When you reach the line with "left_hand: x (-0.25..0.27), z" in the data below, begin printing lines exactly, and stop once the line with "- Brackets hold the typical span" has been printed.

-- Data to use follows --

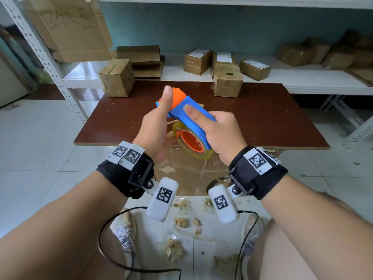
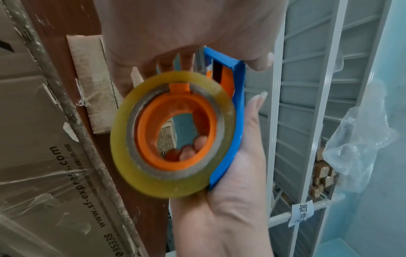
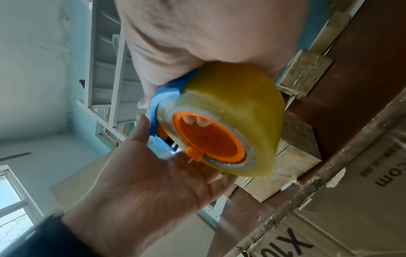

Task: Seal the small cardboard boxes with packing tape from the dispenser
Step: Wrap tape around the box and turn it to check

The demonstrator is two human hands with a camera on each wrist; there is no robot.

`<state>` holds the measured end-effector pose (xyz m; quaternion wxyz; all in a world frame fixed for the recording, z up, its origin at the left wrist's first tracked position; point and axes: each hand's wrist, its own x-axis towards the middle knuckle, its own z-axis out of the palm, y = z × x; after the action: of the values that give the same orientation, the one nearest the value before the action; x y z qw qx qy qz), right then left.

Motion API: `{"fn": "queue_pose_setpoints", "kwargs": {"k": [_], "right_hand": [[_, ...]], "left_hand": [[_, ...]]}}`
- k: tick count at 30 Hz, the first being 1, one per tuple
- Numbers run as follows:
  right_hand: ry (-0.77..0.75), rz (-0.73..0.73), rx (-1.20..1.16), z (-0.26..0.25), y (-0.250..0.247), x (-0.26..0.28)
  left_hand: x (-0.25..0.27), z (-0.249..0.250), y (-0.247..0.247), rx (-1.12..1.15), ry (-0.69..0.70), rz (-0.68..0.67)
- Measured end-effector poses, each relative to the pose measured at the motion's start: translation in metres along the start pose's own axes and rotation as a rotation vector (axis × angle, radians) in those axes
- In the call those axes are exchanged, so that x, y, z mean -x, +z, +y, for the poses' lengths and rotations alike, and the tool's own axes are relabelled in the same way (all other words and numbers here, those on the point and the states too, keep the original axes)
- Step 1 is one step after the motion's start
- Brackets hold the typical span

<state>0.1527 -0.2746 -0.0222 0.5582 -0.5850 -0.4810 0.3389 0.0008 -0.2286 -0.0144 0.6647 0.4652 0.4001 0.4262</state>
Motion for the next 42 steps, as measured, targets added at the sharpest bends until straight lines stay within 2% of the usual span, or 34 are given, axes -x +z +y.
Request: {"fn": "queue_pose_setpoints", "kwargs": {"k": [2,5,12,16,22,29,36,42], "right_hand": [[0.004,-0.001,0.065,0.003,-0.005,-0.001],[-0.018,0.012,0.149,0.007,-0.011,-0.002],[-0.078,-0.030,0.324,0.005,-0.033,0.000],[-0.114,-0.081,0.367,0.005,-0.035,0.008],[-0.130,-0.092,0.516,0.008,-0.034,0.014],[-0.216,-0.107,0.645,0.010,-0.040,0.014],[-0.243,-0.090,0.751,0.008,-0.047,0.008],[-0.310,-0.109,0.776,0.002,-0.050,-0.003]], "left_hand": [[-0.005,0.000,-0.005,0.042,-0.042,0.085],[-0.011,0.002,-0.009,0.128,-0.115,0.118],[-0.016,0.006,-0.016,0.342,-0.396,0.024],[-0.018,0.002,-0.021,0.267,-0.443,0.041],[-0.021,-0.011,-0.026,0.152,-0.399,0.068],[-0.021,-0.026,-0.031,0.038,-0.220,0.024],[-0.025,-0.039,-0.024,0.000,-0.092,0.099],[-0.043,-0.037,-0.029,0.002,-0.135,0.090]]}}
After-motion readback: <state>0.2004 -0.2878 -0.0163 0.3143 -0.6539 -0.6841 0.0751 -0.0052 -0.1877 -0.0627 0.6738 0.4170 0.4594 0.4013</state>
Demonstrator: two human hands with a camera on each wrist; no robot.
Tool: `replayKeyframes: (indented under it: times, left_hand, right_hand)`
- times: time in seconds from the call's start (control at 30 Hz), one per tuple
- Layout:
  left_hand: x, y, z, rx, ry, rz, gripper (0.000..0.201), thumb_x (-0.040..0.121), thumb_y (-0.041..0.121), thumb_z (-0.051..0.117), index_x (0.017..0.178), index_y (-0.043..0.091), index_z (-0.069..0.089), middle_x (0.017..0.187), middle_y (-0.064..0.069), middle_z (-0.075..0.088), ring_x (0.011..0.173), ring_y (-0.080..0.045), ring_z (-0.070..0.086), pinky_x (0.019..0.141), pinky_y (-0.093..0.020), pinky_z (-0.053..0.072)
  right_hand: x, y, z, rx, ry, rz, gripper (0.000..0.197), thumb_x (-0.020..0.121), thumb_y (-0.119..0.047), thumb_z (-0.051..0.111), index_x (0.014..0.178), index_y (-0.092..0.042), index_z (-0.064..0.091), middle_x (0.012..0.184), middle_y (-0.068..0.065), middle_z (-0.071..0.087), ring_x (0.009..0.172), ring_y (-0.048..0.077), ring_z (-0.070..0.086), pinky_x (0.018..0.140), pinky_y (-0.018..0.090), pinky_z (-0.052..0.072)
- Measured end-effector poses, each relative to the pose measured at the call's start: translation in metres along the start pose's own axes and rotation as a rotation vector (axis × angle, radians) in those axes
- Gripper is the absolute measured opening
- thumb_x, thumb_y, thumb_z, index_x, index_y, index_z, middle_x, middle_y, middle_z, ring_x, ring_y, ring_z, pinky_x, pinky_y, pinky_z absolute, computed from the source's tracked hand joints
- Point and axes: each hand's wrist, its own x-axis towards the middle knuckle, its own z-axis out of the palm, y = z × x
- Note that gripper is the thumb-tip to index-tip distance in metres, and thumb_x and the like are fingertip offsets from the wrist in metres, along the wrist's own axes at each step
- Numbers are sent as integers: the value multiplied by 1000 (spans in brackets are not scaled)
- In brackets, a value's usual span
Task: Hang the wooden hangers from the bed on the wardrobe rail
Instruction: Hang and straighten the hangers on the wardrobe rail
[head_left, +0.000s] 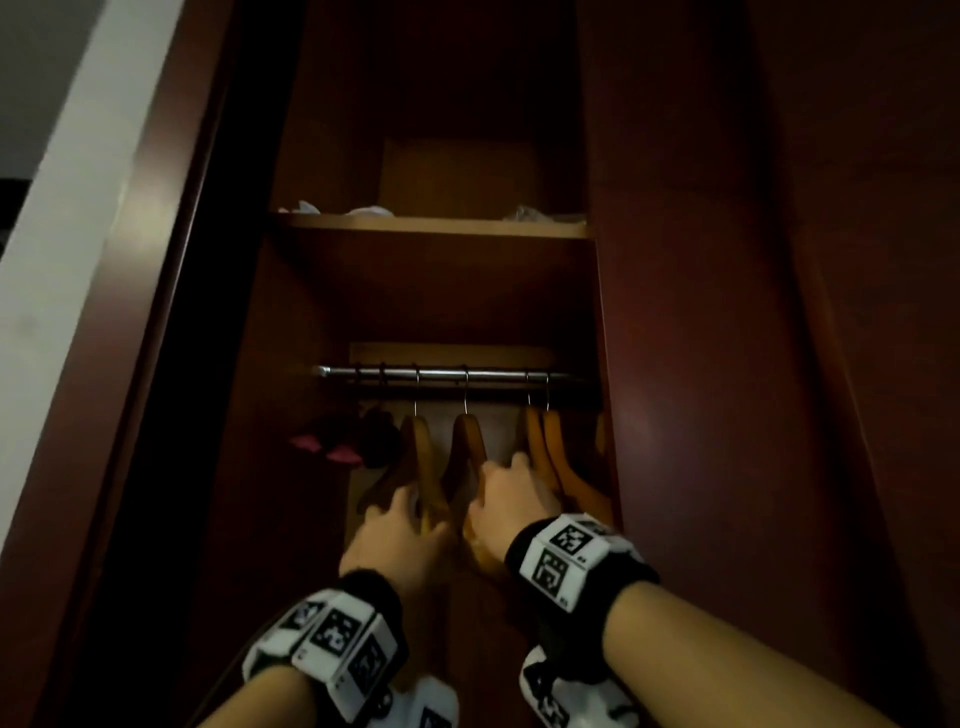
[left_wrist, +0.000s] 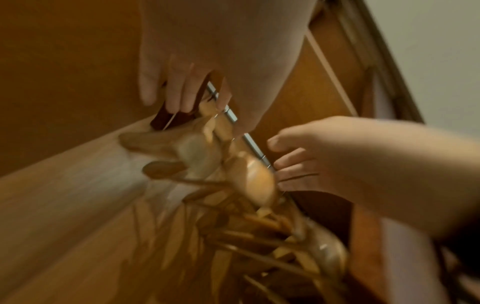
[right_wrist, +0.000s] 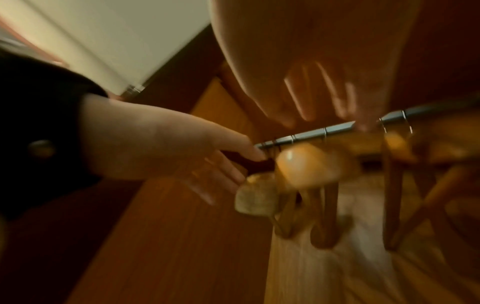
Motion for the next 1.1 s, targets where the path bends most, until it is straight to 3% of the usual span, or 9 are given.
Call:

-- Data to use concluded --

> [Solved exercise]:
  left_hand: x (-0.25..0.27), z (-0.249..0.250), y (-0.247..0.247), rx (-1.12..1.15), ry (-0.69..0.70), rz (-0.68..0.67)
- Measured end-effector poses, each relative to the pose measured at the motion's start: translation in metres along the start pose's own axes and rotation as a rotation vector (axis × angle, radians) in those axes
- In the call those axes are exchanged, so that x, y, z mean -x, +z, +y, for the poses' lengths and rotations alike, and the tool's own axes are relabelled in the same way (all other words and numbers here, those on the point and the states too, keep the original axes)
- Step 1 is one step after the motion's start
- Brackets hold the typical span

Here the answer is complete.